By 1920, the old Philo Literary Society Hall in Canonsburg was used as a historical room and museum.

==Pre-merger societies at Washington College==

===Union Literary Society===
The Union Literary Society was founded at Washington College on November 10, 1809. The founding members were Jonathan Kearsley, Andrew Stewart, Joseph B. Becket, John Stephenson, Thomas S. Cunningham, and John McKennan. The first scribe was Andrew Stewart. Jonathan Kearsley was the first President. Its motto was "Deo juvante in ardua nitimur."Henry A. Wise, Henry Stanbery, and Thomas McKean Thompson McKennan were members.

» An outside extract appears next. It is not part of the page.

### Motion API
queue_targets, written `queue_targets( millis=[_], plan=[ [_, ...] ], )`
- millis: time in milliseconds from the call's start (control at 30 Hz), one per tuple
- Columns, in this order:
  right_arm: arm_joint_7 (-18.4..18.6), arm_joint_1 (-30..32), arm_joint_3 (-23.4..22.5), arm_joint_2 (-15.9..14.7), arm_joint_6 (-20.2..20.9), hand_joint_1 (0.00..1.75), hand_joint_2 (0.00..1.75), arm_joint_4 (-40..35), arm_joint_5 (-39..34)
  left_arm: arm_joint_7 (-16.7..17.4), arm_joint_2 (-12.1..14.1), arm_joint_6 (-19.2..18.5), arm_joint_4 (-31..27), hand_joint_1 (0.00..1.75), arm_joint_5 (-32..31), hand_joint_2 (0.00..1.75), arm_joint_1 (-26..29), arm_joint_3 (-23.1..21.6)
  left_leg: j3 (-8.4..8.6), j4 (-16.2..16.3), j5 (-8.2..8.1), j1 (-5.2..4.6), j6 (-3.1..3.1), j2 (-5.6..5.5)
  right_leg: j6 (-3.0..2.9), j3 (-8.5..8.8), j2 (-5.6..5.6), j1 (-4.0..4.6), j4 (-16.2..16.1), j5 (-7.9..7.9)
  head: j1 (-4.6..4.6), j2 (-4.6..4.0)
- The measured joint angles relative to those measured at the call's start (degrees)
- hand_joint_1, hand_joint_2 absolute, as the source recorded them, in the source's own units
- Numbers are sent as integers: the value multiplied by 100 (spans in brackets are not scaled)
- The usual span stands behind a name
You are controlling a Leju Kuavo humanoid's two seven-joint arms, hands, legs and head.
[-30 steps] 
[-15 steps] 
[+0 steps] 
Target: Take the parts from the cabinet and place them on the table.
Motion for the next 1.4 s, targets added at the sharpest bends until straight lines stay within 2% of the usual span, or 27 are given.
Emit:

===Washington Literary Society===
The Washington Literary Society was founded at Washington College on February 22, 1814. Its founding members were Alexander Gilleland, Francis Julius LeMoyne, William Heaton, James Page, A.O. Patterson, Robert McLean, Andrew Page, Jacob Wolf. Its motto was "Doctrina vim promovet insitam." It was disbanded in 1824, but revived shortly thereafter under the same constitution. An early constitution stated that its purpose was to encourage "literature, love and unanimity." The literary endeavors included contests for original poetry. In the 1840s and 1850s, literary works were submitted via an anonymous box. By rule, submissions that were "hurtful to the feelings of any member of the society" were prohibited. Every graduating member had to give a valedictory address. In 1834, the library held 1279 volumes. In order to prevent the college from taking control of its library, Washington Literary Society obtained a charter from the Pennsylvania House of Representatives. James Blaine was a member.

===Jackson Literary Society===
Jackson Literary Society was a short-lived literary society at Washington College during the 1830s.

==Post-merger societies==
Following the merger of the two colleges to form Washington & Jefferson College in 1865, Franklin merged with Washington to form Franklin and Washington Literary Society. A short time later, the name returned to Franklin Literary Society. At some time in the 20th century, the society had become inactive, only to be reformed in 1952, with the goal of reigniting the “age old tradition of presenting faculty and student discussions on literature and closely related liberal arts.” Throughout the 1950s and 1960s, the Franklin Literary Society presented talks, plays, and discussions on literary subjects. During the 2000s, the society hosted Margaret Atwood, Isaac Bashevis Singer, and Richard Wilbur. It also presented symposia on topics ranging from Edgar Allan Poe to William Faulkner and hosted other English department functions. In 1997, the society marked its 200th anniversary with performances by a fife and drum corps and an actor portraying Ben Franklin, as well as a sword-cut birthday cake.